Remix.run Logo
sbuttgereit 3 days ago

Hmmm... I wonder if this is why some of the results I've gotten over the past few days have been pretty bad. It's easy to dismiss poor results on LLM quality variance from prompt to prompt vs. something like this where the quality is actively degraded without notification. I can't say this is in fact what I'm experience, but it was noticeable enough I'm going to check.

jmathai 3 days ago | parent | next [-]

Never occurred to me that the response changes based on load. I’ve definitely noticed it seems smarter at times. Makes evaluating results nearly impossible.

kridsdale1 3 days ago | parent [-]

My human responses degrade when I’m heavily loaded and low on resources, too.
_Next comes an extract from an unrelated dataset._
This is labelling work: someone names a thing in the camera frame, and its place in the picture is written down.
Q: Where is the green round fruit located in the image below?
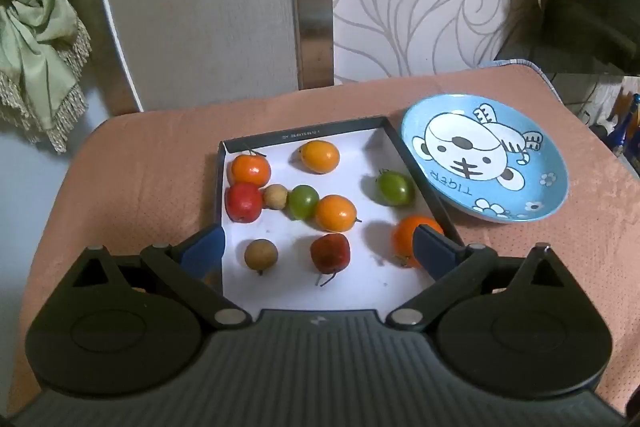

TeMPOraL 3 days ago | parent [-]

Unrelated. Inference doesn't run in sync with the wall clock; it takes whatever it takes. The issue is more like telling a room of support workers they are free to half-ass the work if there's too many calls, so they don't reject any until even half-assing doesn't lighten the load enough.

Seattle3503 3 days ago | parent | prev | next [-]

This is one reason closed models suck. You can't tell if the bad responses are due to something you are doing, or if the company you are paying to generate the responses is cutting corners and looking for efficiencies, eg by reducing the number of bits. It is a black box.

mirsadm 3 days ago | parent [-]

To be fair even if you did know it would still behave the same way.

TeMPOraL 3 days ago | parent [-]

Still, knowing is what makes the difference between gaslighting and merely subpar/inconsistent service.

baxtr 3 days ago | parent | prev | next [-]

Recently I started wondering about the quality of ChatGPT. A couple of instances I was like: "hmm, I’m not impressed at all by this answer, I better google it myself!"

Maybe it’s the same effect over there as well.

dave84 3 days ago | parent [-]

Recently I asked 4o to ‘try again’ when it failed to respond fully, it started telling me about some song called Try Again. It seems to lose context a lot in the conversations now.

55555 3 days ago | parent | prev [-]

Same experience here.